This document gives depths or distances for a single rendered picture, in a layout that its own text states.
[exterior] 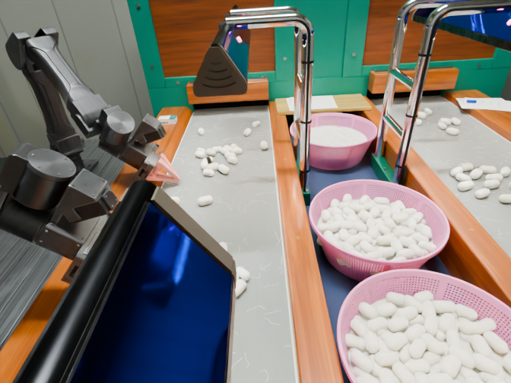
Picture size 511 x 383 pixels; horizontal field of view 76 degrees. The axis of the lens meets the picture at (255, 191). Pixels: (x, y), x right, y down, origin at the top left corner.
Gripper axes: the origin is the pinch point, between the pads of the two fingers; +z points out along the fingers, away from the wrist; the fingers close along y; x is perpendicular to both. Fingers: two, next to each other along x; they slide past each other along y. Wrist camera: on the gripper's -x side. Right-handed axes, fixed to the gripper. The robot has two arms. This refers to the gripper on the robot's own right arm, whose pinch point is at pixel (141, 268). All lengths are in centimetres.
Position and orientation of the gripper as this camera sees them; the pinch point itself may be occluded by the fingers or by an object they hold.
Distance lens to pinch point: 55.9
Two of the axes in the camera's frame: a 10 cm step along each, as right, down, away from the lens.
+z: 8.0, 5.0, 3.4
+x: -6.0, 6.6, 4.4
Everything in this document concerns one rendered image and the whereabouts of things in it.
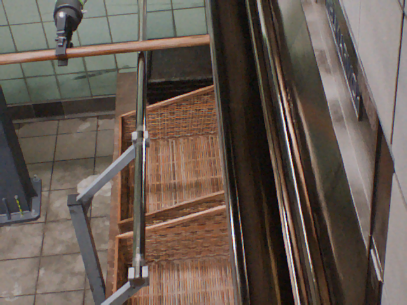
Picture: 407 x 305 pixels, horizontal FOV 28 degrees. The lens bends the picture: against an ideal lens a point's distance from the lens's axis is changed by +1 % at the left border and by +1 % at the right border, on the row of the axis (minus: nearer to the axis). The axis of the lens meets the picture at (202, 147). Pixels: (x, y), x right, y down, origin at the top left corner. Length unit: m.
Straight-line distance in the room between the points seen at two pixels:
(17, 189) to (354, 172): 2.77
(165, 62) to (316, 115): 1.93
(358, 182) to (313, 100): 0.31
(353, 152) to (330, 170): 0.14
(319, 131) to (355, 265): 0.27
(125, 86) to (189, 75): 0.41
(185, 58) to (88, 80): 1.05
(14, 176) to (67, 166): 0.42
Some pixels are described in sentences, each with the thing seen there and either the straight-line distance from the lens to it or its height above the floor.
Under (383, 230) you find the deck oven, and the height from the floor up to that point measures 1.99.
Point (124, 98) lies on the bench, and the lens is 3.33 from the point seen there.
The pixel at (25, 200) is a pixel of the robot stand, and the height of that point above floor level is 0.09.
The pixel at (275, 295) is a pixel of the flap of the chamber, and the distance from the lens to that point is 1.51.
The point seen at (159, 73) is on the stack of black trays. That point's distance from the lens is 3.10.
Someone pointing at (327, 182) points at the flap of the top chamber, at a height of 1.78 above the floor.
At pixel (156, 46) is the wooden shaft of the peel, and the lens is 2.50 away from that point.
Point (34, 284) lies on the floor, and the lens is 3.49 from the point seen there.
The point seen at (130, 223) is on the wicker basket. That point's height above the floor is 0.73.
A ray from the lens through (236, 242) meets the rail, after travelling 1.55.
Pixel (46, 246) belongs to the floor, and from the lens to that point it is 3.62.
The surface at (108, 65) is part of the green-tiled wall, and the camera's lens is 4.05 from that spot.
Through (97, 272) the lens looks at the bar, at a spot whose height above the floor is 0.65.
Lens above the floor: 2.60
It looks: 42 degrees down
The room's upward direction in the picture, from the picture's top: 7 degrees counter-clockwise
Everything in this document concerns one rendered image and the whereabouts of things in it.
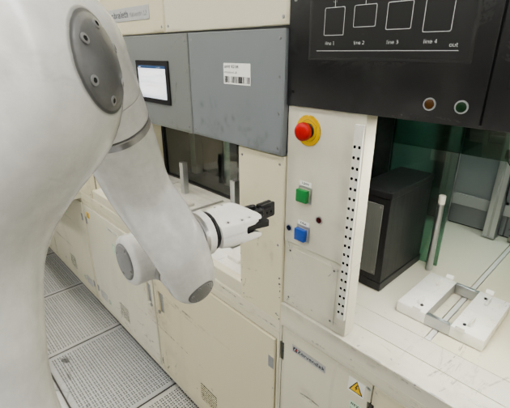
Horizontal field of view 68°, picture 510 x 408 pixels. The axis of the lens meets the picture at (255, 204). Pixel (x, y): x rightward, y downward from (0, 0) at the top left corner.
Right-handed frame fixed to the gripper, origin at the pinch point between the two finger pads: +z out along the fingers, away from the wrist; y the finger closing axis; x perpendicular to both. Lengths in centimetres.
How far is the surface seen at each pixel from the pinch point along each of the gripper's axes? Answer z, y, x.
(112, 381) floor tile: -7, -99, -120
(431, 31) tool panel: 12.4, 24.0, 33.9
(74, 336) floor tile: -8, -145, -120
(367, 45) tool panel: 12.4, 13.0, 32.0
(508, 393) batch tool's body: 24, 46, -33
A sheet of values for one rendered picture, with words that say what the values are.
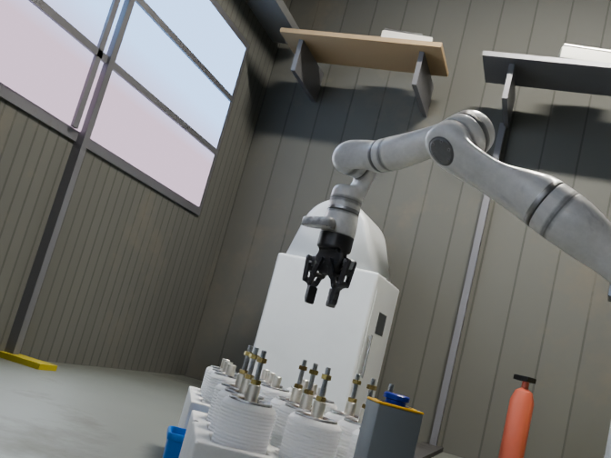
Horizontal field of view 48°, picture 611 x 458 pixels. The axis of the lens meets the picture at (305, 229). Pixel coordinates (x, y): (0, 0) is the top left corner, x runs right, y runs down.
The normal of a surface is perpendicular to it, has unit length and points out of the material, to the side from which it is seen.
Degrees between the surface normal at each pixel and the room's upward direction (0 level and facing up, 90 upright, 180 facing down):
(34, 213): 90
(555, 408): 90
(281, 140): 90
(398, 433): 90
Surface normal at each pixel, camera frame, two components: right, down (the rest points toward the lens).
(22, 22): 0.92, 0.18
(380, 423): 0.18, -0.13
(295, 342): -0.34, -0.25
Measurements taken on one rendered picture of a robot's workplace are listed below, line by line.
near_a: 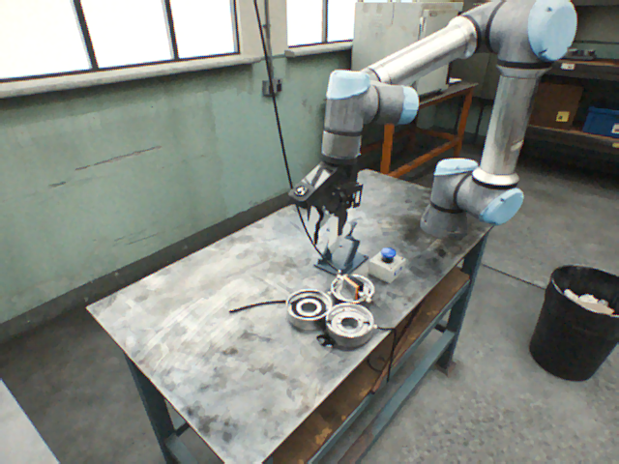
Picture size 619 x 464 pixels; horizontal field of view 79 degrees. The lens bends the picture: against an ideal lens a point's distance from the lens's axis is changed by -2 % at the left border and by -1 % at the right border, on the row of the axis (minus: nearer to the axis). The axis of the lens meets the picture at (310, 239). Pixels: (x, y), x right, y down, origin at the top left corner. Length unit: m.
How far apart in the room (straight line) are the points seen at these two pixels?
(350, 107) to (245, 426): 0.60
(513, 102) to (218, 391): 0.91
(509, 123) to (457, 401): 1.20
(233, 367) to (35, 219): 1.57
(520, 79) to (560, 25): 0.12
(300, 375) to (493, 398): 1.24
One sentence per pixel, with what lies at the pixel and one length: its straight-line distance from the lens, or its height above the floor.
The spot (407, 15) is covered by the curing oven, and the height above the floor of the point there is 1.35.
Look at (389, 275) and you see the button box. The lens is 1.02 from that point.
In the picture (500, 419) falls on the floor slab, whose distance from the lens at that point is 1.87.
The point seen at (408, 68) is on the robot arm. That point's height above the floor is 1.31.
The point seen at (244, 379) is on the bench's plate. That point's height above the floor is 0.80.
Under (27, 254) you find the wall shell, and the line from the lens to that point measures 2.28.
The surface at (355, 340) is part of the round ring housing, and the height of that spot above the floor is 0.83.
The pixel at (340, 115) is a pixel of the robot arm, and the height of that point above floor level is 1.26.
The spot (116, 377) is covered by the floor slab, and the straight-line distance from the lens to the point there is 2.02.
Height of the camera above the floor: 1.44
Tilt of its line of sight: 32 degrees down
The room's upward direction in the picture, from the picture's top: straight up
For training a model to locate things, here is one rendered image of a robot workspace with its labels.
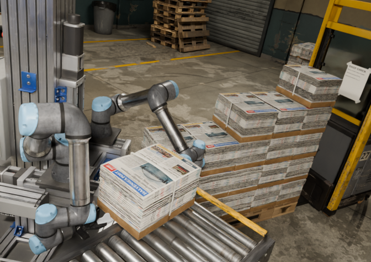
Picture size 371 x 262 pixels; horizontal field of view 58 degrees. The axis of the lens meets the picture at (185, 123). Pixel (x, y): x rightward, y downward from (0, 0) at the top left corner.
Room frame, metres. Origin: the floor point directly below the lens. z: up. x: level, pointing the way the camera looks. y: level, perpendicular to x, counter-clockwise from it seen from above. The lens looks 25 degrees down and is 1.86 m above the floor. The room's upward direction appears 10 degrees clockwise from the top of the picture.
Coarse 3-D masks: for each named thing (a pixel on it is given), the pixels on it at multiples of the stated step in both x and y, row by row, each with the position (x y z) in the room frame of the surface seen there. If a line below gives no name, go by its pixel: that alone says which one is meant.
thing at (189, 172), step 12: (156, 144) 1.49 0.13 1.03; (156, 156) 1.38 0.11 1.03; (168, 156) 1.39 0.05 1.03; (180, 156) 1.41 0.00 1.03; (168, 168) 1.29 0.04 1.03; (180, 168) 1.31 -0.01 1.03; (192, 168) 1.32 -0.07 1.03; (180, 180) 1.23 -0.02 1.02; (192, 180) 1.30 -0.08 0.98; (180, 192) 1.24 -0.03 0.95; (192, 192) 1.33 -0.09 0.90; (180, 204) 1.26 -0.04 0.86
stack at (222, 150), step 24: (144, 144) 2.02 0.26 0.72; (168, 144) 1.89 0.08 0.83; (192, 144) 1.94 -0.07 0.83; (216, 144) 2.00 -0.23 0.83; (240, 144) 2.07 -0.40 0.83; (264, 144) 2.20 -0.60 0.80; (288, 144) 2.35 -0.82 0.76; (216, 168) 1.99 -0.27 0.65; (264, 168) 2.24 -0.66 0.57; (216, 192) 2.01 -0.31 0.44; (264, 192) 2.29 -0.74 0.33; (264, 216) 2.34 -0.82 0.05
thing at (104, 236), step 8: (104, 232) 1.07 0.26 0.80; (112, 232) 1.08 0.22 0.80; (120, 232) 1.10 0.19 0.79; (88, 240) 1.01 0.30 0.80; (96, 240) 1.02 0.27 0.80; (104, 240) 1.03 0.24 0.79; (72, 248) 0.96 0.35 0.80; (80, 248) 0.96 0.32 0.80; (88, 248) 0.97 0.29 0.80; (112, 248) 1.07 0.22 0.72; (56, 256) 0.91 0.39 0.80; (64, 256) 0.91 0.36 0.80; (72, 256) 0.92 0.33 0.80; (80, 256) 0.94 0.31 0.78
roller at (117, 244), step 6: (114, 240) 1.04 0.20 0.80; (120, 240) 1.04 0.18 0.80; (114, 246) 1.02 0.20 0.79; (120, 246) 1.01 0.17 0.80; (126, 246) 1.02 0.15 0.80; (120, 252) 1.00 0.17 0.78; (126, 252) 0.99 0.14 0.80; (132, 252) 0.99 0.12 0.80; (126, 258) 0.97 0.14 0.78; (132, 258) 0.97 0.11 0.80; (138, 258) 0.97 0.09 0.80
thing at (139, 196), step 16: (112, 160) 1.27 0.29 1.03; (128, 160) 1.30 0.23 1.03; (112, 176) 1.17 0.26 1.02; (128, 176) 1.17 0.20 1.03; (144, 176) 1.19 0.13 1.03; (112, 192) 1.17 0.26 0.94; (128, 192) 1.10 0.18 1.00; (144, 192) 1.09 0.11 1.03; (160, 192) 1.13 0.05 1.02; (112, 208) 1.16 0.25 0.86; (128, 208) 1.11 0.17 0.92; (144, 208) 1.07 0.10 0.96; (160, 208) 1.15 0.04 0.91; (144, 224) 1.08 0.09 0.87
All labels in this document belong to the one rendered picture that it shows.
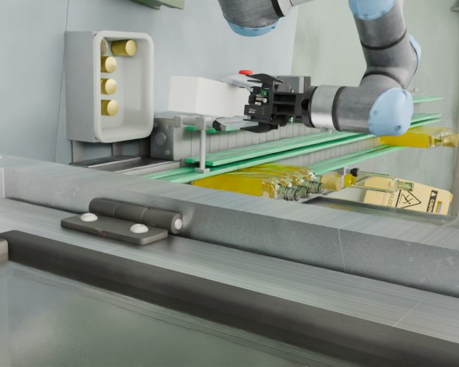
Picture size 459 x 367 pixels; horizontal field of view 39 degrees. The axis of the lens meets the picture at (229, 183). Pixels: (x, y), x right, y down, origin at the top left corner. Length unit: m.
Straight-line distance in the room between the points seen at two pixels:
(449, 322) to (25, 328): 0.15
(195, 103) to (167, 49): 0.52
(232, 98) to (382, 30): 0.32
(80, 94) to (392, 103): 0.64
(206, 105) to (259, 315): 0.93
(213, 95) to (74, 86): 0.33
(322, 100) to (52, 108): 0.57
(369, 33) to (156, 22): 0.68
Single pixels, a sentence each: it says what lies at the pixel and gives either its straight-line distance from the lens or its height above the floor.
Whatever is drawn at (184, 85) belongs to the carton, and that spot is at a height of 1.08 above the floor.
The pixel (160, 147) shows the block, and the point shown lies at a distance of 1.49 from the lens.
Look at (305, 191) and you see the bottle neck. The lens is 1.47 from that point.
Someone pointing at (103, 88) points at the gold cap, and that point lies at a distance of 1.39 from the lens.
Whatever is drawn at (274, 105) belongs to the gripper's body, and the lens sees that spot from 1.11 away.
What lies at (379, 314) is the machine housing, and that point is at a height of 1.70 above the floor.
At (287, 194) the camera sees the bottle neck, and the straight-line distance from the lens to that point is 1.42.
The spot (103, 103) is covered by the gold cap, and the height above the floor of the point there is 0.80.
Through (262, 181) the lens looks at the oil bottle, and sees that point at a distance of 1.44.
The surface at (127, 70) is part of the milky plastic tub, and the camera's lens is 1.49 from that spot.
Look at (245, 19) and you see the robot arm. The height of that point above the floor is 1.01.
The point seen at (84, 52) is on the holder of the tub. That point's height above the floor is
--
*REQUIRED WORK:*
Could you retype exactly the lines above, starting at the line that contains "The pixel at (340, 115)" and ending at the line that contains "top: straight up", and nothing more?

*TASK OUTPUT:*
The pixel at (340, 115) is a pixel of the robot arm, and the height of that point above floor level is 1.26.
The spot (116, 377) is covered by the floor slab, and the straight-line distance from the lens to the point there is 2.02.
Height of the camera above the floor: 1.44
Tilt of its line of sight: 32 degrees down
The room's upward direction in the picture, from the picture's top: straight up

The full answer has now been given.